Не знаю, что за телеметрия ей идёт от вставленных в меня иголок, но у меня свой экран перед глазами, во внутреннем пространстве. На нём количество активных нано-хреновин в моём организме стремительно уменьшается. Мозга они, кстати, тоже не достигли из-за какой-то примочки Алекса с гемато-энцефалическим барьером.
Алекс постепенно отпускает какую-то блокаду моих ощущений, потому состояние ощущается, как под танк попал. Но это, по его словам, самые что ни на есть остаточные явления.
– Нет, не стресс, – соглашается тем временем Карвальо. – Если тебе полагается быть трупом, то за счёт шока на этом свете ещё никто не удержался. Хотя бы и она, – кивок в сторону Жойс и ещё один каскад рыданий. – У тебя иммунная система каким-то образом воспринимает инвазию, как инфекцию. И почему-то нереально быстро реагирует… странно…
– Ханьская медицинская искра, не забывай. – Пожимаю плечами. – И прекрати мазать сопли по столу… Камила, смотри. С технической точки зрения, Жойс жива. Я слышу, что у неё бьётся сердце и поддерживается дыхание. Причём самопроизвольно. Можешь мне пояснить на пальцах, что вообще произошло? Какие процессы надо откатить назад, чтоб …? – я не договариваю, но Карвальо и так понимает меня правильно.

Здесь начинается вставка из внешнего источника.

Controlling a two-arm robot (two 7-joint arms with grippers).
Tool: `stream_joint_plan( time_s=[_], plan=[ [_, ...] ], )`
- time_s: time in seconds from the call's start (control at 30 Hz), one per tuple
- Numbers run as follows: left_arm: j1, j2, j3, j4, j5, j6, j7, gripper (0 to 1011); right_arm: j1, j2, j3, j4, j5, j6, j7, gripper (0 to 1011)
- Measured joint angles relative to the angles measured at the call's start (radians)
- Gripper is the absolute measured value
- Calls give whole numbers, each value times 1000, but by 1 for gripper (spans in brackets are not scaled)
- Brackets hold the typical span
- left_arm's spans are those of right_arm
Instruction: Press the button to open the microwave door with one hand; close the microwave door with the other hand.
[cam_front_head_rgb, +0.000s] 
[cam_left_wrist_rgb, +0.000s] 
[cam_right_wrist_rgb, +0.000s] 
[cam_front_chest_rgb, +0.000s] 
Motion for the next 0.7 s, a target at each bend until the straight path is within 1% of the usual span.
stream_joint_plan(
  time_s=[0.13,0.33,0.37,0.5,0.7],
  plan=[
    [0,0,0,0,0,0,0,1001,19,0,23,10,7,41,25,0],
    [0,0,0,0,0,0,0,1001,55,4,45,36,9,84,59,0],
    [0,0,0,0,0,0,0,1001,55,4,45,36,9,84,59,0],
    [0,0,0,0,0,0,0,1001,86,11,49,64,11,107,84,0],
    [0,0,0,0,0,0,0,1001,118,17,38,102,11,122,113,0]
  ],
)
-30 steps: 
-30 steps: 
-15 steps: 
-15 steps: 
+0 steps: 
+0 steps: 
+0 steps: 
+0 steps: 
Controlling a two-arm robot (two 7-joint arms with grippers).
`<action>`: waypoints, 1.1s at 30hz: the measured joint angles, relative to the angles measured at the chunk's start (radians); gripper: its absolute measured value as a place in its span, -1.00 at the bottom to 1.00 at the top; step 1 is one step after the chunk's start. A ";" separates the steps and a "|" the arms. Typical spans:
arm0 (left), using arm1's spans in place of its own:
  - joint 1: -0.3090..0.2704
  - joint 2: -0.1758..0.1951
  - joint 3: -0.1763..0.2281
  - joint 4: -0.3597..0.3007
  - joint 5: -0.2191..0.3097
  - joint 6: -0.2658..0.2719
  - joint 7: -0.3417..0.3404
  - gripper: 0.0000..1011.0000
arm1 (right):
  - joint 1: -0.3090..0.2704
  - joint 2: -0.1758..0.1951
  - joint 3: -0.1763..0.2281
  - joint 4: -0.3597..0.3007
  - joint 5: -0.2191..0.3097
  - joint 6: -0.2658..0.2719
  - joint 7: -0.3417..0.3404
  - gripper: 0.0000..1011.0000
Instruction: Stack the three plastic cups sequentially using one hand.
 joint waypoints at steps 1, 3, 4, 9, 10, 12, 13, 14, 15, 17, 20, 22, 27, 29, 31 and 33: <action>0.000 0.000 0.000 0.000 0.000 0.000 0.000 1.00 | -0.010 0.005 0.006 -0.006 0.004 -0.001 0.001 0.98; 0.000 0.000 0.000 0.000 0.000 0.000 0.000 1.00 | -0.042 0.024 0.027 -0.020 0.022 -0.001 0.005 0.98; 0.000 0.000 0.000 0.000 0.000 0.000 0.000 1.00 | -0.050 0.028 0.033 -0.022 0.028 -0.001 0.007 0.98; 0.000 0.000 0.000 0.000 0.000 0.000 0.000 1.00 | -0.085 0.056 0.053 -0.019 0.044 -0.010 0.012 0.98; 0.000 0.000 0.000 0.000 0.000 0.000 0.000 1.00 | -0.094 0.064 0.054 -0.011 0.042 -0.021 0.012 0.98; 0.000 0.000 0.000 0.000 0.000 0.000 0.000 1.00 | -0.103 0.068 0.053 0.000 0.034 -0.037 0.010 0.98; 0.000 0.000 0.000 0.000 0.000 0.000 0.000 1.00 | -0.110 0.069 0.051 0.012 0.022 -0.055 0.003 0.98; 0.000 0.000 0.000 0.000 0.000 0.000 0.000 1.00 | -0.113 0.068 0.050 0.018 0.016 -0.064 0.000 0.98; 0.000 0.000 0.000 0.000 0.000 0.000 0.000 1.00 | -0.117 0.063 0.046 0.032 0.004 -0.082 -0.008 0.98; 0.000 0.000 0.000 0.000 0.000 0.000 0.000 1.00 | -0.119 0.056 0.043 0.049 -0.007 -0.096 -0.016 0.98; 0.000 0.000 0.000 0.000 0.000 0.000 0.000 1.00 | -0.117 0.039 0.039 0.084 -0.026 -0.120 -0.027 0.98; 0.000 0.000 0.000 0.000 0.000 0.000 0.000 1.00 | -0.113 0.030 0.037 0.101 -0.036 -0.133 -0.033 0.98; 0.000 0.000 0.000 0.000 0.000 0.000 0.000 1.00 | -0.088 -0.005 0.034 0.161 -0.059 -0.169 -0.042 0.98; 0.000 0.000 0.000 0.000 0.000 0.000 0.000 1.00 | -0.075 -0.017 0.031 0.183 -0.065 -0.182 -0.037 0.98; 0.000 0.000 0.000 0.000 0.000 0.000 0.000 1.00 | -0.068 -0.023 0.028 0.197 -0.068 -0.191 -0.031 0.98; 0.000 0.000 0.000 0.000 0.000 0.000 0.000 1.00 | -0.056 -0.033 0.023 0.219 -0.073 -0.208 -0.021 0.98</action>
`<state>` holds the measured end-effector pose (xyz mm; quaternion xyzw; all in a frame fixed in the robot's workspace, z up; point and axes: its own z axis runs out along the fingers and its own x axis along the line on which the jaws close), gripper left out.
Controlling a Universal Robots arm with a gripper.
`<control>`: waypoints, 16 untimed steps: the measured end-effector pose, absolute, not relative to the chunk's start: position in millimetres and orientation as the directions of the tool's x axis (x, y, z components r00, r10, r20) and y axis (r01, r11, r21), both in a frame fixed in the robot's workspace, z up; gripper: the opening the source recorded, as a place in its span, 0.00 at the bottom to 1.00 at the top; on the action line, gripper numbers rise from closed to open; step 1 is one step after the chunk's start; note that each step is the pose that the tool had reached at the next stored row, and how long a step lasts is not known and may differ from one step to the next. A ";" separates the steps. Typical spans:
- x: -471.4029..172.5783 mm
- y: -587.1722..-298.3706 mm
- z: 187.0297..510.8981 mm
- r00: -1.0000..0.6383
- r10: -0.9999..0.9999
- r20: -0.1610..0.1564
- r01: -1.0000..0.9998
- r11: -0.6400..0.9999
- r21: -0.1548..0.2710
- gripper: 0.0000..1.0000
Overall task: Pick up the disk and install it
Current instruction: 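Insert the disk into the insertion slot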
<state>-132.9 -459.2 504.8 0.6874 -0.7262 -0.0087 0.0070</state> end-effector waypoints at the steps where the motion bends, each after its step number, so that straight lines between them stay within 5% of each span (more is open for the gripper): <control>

Вздохнув, она начинает свои пояснения, перемежающиеся ремарками Алекса по внутренней связи.
– Как насчёт небольшого сотрудничества? – Чоу буквально ворвалась в ангар Фельзенштейна, пользуясь кое-какими незадекларированные возможностями управляющей Компании на территории.
– Как ты сюда попала?! – искренне изумился в ответ израильтянин, разворачиваясь к ней навстречу во вращающемся кресле. – Сюда же местным входа нет, включая даже очень серьезных людей?!
– Армии хода нет, прочим федералам тоже нет. И муниципалам тоже нет, – покладисто согласилась китаянка. – А управляющей компании очень даже есть. Пожалуйста, давай не будем тратить времени на дурацкие споры? Ты заметил, что я сейчас не истерю, не ругаюсь?
– Это-то и пугает, – вздохнул Моше, разворачиваясь обратно к экранам.